Loin de ne se concentrer sur les courants qui le passionnent le plus, Pierre Gras n’oublie pas d’élargir le champ aux productions plus grand public qui ont sans doute contribué à changer le rapport au cinéma allemand des étrangers mais aussi des Allemands eux-mêmes. Good Bye Lenin !, La Vie des autres, Head On, La Chute interrogent à leur manière la relation d’un pays à son histoire.
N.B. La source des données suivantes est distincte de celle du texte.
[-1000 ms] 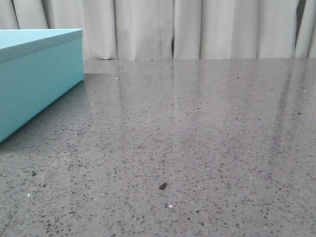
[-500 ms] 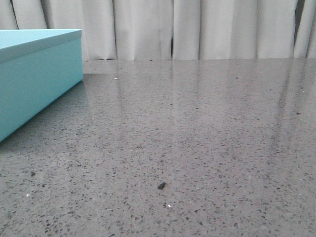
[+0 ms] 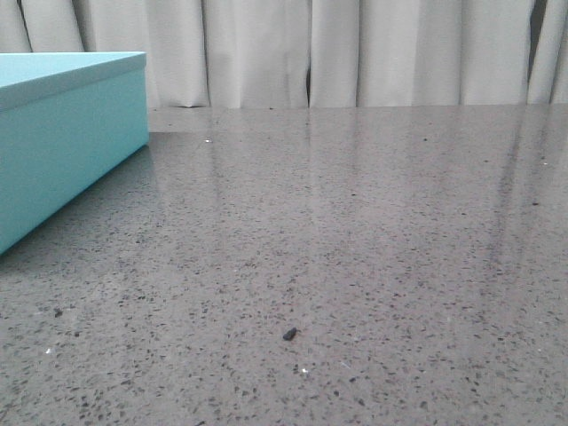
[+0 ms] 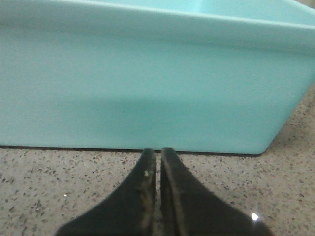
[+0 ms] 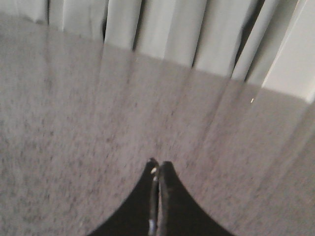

Si les enjeux esthétiques et narratifs des films n’enthousiasment pas, il est intéressant de voir de quoi ils sont les symptômes dans leur façon de regarder passé et société.
Le fil directeur de Good Bye Fassbinder !, de film en film, c’est bien le champ politique dont Pierre Gras rappelle souvent comment il innerve les productions. Qu’il vienne de la contestation sixties (Farocki), qu’il se reflète dans des dispositifs tendus (Karmakar), dans une grande inventivité documentaire (Heise, Friedl), qu’il sourde chez les personnages (Köhler, Hochhäusler, Schanelec…) ou dans des recréations historiques douteuses (La Chute), le politique est finalement partout. « Faire des films politiques ou faire politiquement des films » : rarement l’alternative godardienne n’a semblé aussi pertinente pour décrire deux pans d’un territoire cinématographique. Aussi le film collectif Deutschland 09, qui fédère judicieusement les cinéastes de l’école berlinoise et réalisateurs à succès (Levy, Becker, Tykwer, Akin) donne-t-il des réponses tranchées, d’un côté comme de l’autre.